Sunday, November 16, 2014

My testimony of sleep

I have hit the bottom of the pool.

I was in class last Tuesday night when we were treated to a guest lecture by Ally Isom, who impressed me solidly after I misjudged her dismissively.  There were a lot of things she said that brought hope to my heart, though they were mostly regarding the women's initiative she was hired to coalesce throughout church headquarters, and that's not a topic I'm organized enough to address responsibly.  The one thing she did say that struck me hard was "when people get enough sleep they are brilliant."  I've been hitting major writer's block walls with my thesis lately.  Nothing I write flows well even through one paragraph, let alone into the next.  My brain is skittish and cannot stay on one track very smoothly.  And you know what?  I haven't managed to string two decent nights' sleep together in at least the last 6 months.  I have consistently tried to function on around 5 hours of sleep since I started school last year.  It's official.  It has caught up with me.

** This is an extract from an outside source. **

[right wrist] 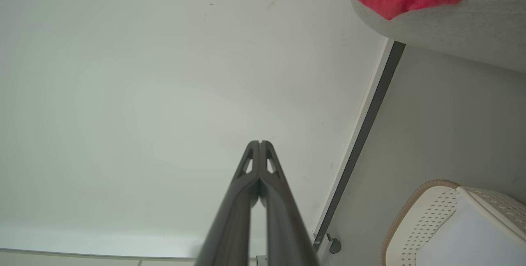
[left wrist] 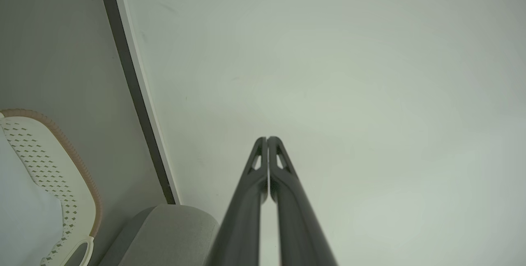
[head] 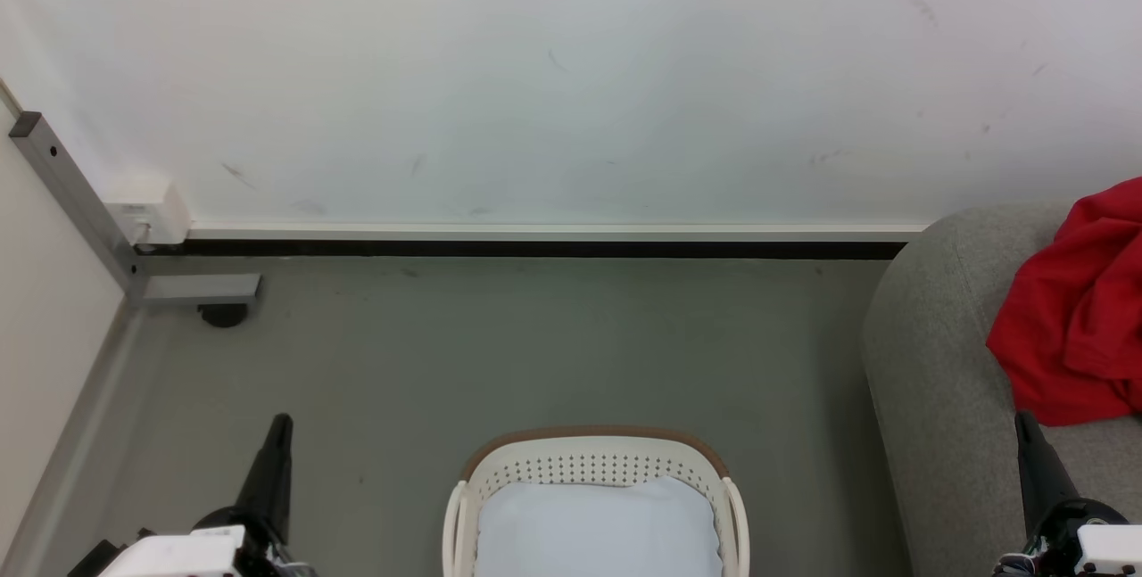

I'm functioning on about 10% in lots of ways.  I've failed to keep the people I've met in our new neighborhood and ward straight.  I often have a hard time distinguishing between important points and minutia.  Lunchtime and dinnertime sneak up on me every day.  I'm just not a very good version of myself.

At this point I wonder whether it'd be worth it to devote a large block of time to addressing my sleep problem at the expense of school time, in hopes that I'd make up for the lack of time with increased productivity.  I'm having half a moment of sympathy with Katharine Hepburn's brand of atheism when she'd say "Don't tell me there's an afterlife.  I just want to rest when I die.  Just sleep and do nothing forever." [1]

All things in moderation though... I'd get sick of just sleeping much faster than I've gotten sick of not sleeping enough.  

But when I heard Ally say that – it connected a lot of dots inside of my head.  “Oh yeah, that’s why my thesis writing is going slow as tar.”  I’ve known I was “burnt out” for a while now, but hadn’t gone so far as to say “I cannot think clearly enough to write well because my brain is starved for sleep….” Hadn’t occurred to me, because… well… sleep deprivation.

My opportunities for addressing this are not super promising, as I’m staring down writing deadlines and my comprehensive exams.  (Seriously, this Christmas season is going to be the biggest bummer of my life… my comps aren’t until December 20th, which leaves me how much time to put my heart into festivities?)
But I’m realizing I have very little choice if I want my thesis to be anything more than drivel.